Susie kicked me out around 7:30am to go home and sleep… I didn’t argue much – went home and laid down, slept for a couple of hours before the dog started barking and the phone started ringing. The last call was from Eason House letting me know that Mom had fallen.

Jumped in the shower long enough to get wet, then called the hospice nurse and drove back over here. Mom has a good sized knot on her forehead, which I imagine will be a nice, big bruise in a day or so, but otherwise, she seemed okay. Mary, our nurse, arrived shortly after I did and checked her out.

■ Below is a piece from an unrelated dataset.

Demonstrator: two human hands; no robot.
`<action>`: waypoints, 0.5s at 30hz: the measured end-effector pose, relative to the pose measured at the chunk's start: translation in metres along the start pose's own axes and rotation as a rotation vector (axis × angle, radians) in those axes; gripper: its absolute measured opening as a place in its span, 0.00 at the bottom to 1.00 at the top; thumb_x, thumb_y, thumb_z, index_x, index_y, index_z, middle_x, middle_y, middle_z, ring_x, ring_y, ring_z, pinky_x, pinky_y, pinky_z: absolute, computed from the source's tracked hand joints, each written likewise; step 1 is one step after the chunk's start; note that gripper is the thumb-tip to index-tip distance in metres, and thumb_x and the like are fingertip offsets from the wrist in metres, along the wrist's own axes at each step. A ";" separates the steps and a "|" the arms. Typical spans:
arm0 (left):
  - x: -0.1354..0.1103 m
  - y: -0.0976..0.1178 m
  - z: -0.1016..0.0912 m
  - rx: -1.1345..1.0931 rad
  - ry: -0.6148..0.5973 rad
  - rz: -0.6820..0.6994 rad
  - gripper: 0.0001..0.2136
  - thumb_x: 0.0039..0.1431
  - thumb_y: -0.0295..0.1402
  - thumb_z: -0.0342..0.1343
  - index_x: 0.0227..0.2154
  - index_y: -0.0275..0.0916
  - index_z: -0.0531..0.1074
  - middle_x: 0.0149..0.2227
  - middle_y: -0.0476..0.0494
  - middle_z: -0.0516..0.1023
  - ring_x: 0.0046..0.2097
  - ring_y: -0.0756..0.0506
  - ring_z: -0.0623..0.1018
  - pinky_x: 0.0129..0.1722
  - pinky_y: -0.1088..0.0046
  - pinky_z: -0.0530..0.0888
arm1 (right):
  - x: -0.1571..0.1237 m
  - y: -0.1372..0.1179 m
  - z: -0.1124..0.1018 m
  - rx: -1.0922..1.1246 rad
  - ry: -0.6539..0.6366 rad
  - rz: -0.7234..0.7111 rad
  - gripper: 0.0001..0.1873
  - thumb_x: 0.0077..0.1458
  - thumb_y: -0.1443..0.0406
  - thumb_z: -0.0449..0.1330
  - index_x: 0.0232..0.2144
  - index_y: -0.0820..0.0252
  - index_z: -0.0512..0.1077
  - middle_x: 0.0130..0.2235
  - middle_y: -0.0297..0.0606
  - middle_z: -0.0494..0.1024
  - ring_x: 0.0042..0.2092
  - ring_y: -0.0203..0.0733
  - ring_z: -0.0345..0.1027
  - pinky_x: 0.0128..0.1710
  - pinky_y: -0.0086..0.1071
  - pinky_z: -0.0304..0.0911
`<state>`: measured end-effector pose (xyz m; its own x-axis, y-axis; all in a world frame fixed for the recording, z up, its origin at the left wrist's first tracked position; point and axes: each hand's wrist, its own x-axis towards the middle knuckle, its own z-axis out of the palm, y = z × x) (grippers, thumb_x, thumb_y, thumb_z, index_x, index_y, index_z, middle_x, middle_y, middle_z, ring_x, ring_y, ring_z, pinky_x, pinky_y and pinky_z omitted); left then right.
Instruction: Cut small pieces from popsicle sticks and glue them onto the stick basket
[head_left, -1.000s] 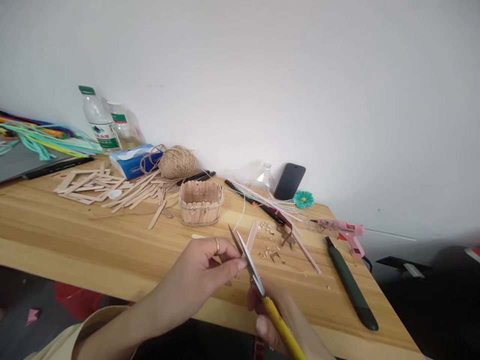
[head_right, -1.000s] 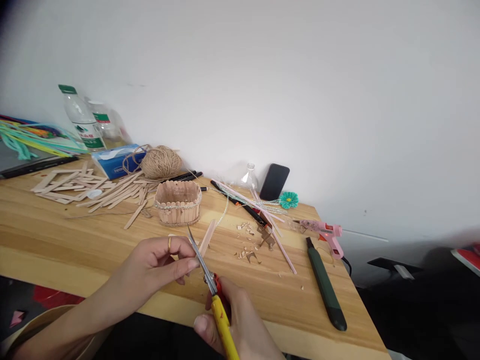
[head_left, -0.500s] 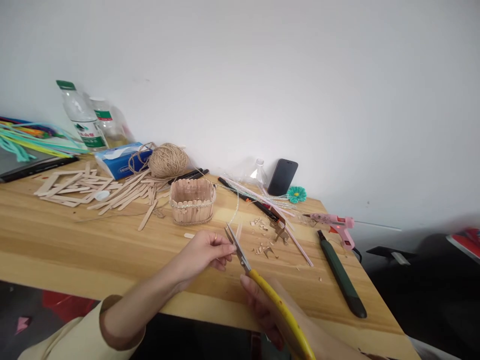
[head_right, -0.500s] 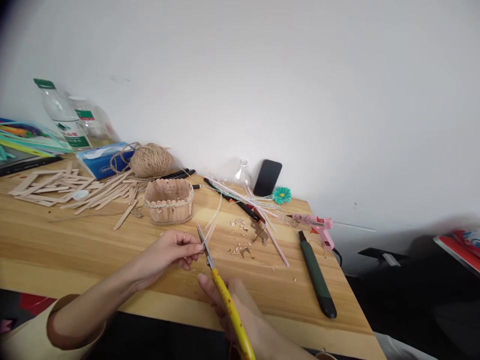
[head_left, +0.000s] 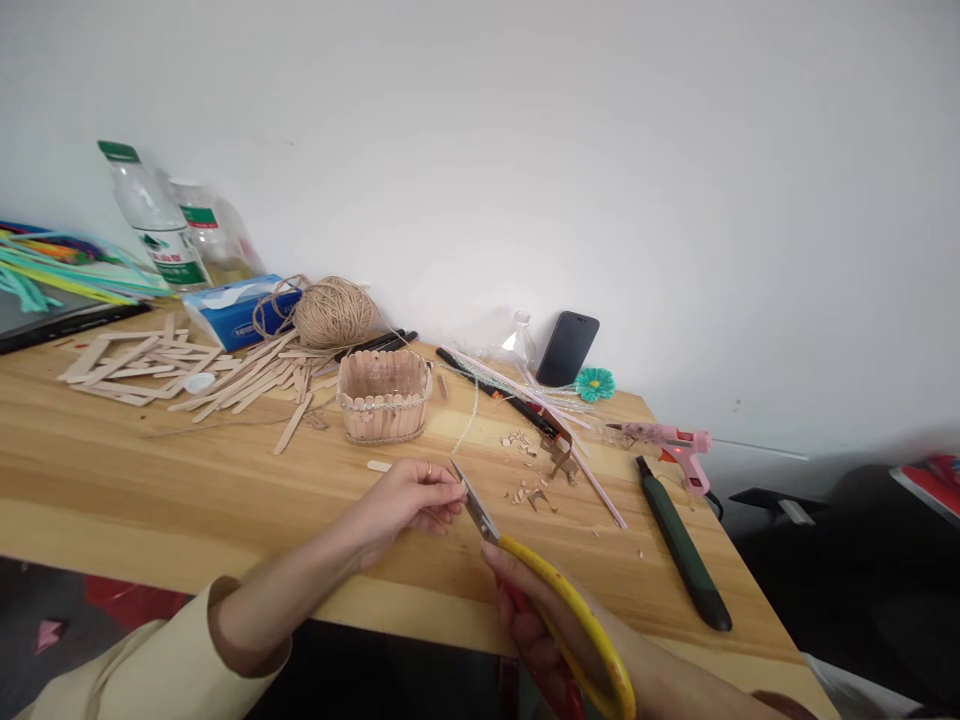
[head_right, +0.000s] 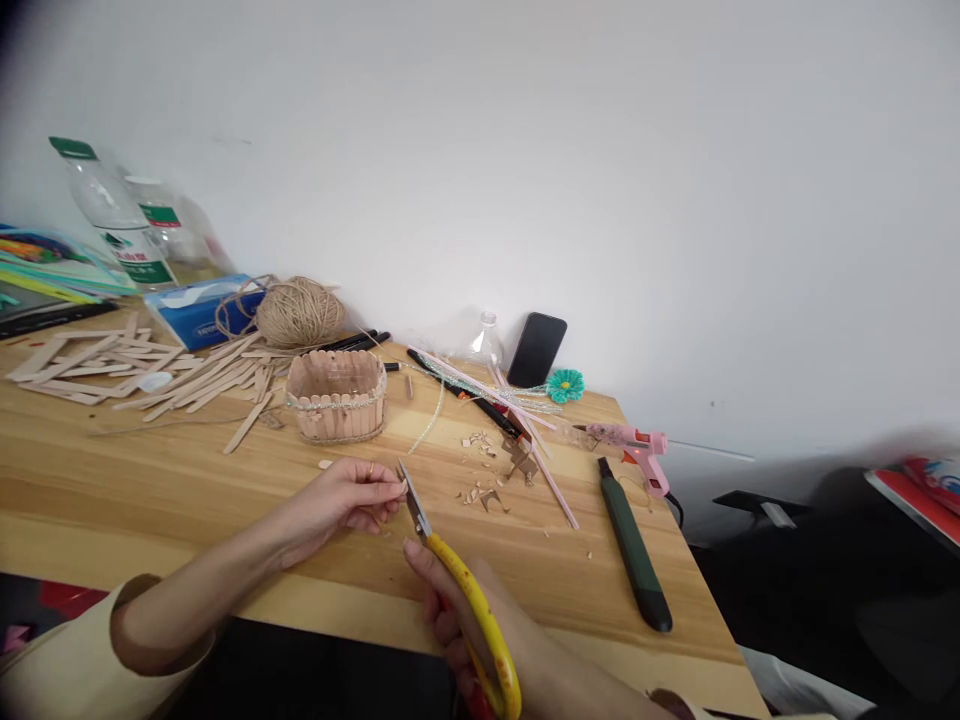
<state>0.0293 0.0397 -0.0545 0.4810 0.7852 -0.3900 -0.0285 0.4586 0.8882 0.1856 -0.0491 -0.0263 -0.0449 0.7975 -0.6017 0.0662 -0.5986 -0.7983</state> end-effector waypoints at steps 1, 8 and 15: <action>-0.003 0.002 0.000 0.005 0.008 0.015 0.10 0.44 0.36 0.63 0.21 0.34 0.72 0.21 0.50 0.73 0.24 0.53 0.71 0.26 0.78 0.68 | -0.002 -0.001 -0.002 0.024 -0.019 0.066 0.24 0.49 0.48 0.57 0.15 0.58 0.61 0.11 0.20 0.53 0.11 0.24 0.40 0.07 0.18 0.42; -0.032 0.017 0.012 0.059 -0.003 0.110 0.05 0.43 0.30 0.61 0.22 0.35 0.72 0.21 0.53 0.71 0.25 0.52 0.70 0.26 0.76 0.69 | -0.009 -0.018 -0.013 -0.089 0.165 -0.408 0.08 0.44 0.62 0.59 0.21 0.60 0.66 0.20 0.30 0.69 0.19 0.29 0.55 0.19 0.25 0.53; -0.052 0.023 0.019 0.248 -0.069 0.133 0.03 0.46 0.31 0.57 0.23 0.36 0.73 0.23 0.53 0.70 0.26 0.51 0.69 0.27 0.76 0.66 | -0.001 -0.031 0.004 -0.110 0.155 -0.568 0.06 0.42 0.65 0.61 0.23 0.58 0.66 0.25 0.31 0.69 0.27 0.35 0.61 0.26 0.29 0.58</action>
<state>0.0202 0.0023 -0.0091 0.5461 0.7977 -0.2557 0.1154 0.2307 0.9662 0.1791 -0.0320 -0.0009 0.0415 0.9971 -0.0643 0.1772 -0.0707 -0.9816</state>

Tonight, I ordered a chair alarm – something we hadn’t thought of previously, but apparently it helps quite a bit with a resident at Crandall House who is a serious fall risk.

Without going into a lot of detail, I am VERY pleased with HomeReach; I truly feel that we (both Jess and I *and* our Eason House family) have another level of support now, that we probably needed awhile ago. Before Mary left, she had ordered a bedside pad so that if Mom rolls out of bed, the pad will be there. We also can lower her (hospital) bed down to the floor. She also ordered a geri chair which will be delivered tomorrow. I definitely think that is going to be helpful.

We are still discussing whether or not Freidenberg will continue to consult… that’s up in the air. Our team is meeting tomorrow and that is on the agenda.

Hospice nurse will be back Thursday and then doc will visit on Friday.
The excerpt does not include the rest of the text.